4. The method according to any of claims 1 to 3, further characterized in that the methylase is in the form of a crude enzyme extract.

5. The method according to claim 4, further characterized in that the crude enzyme extract is prepared by the steps comprising: (a) expressing the specific rapamycin enzyme of a transduced cell culture with a nucleic acid sequence encoding an enzyme operably linked to regulatory control sequences, said enzyme is selected from the group consisting of rapl methylase, rapM methylase, and rapQ methylase; (b) concentrating the cells and resuspending them in a pH regulator; (c) incubating the mixture with lysozyme and nuclease; (d) fragmenting the cells and; (e) centrifuging and collecting the supernatant

6. - The method according to claim 5, further characterized in that the incubation in step (c) further comprises a protease inhibitor.

7. - The method according to any of claims 1 to 6, further characterized in that the reaction mixture is incubated at about 34 ° C for about one hour.

8. The method according to any of claims 1 to 7, further characterized in that the methanol is added to the reaction at the end of the incubation.
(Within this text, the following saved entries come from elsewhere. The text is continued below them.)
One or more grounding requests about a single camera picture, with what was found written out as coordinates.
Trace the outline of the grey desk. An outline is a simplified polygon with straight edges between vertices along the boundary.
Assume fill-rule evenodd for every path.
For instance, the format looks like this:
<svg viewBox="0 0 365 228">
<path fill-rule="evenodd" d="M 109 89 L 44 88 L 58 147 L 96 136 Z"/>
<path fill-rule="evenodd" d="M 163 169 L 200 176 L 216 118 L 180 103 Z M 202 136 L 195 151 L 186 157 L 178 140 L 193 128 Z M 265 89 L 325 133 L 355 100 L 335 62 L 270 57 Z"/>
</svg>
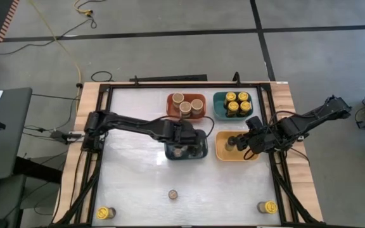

9. - The method according to any of claims 1 to 8, further characterized in that the precipitated material is removed by centrifugation prior to HPLC analysis.

10. - The method according to claim 9, further characterized in that the HPLC analysis is performed on a C18 column at 45 ° C with a mobile phase comprising dioxane, acetic acid and triethylamine. 1 - A specifically labeled rapamycin produced according to the method of any of claims 1 to 10. 12. A composition comprising a specifically labeled rapamycin produced according to the method of any of claims 1 to 10 and a physiologically carrier. compatible. 13. A kit for producing a specifically labeled rapamycin comprising a methylated rapamycin produced according to the method of any of claims 1 to 10, and one or more components selected from the group consisting of a negative control, a methylation reagent , a bottle, a tube, and instructions. 14. - A kit comprising the labeled rapamycin according to claim 11.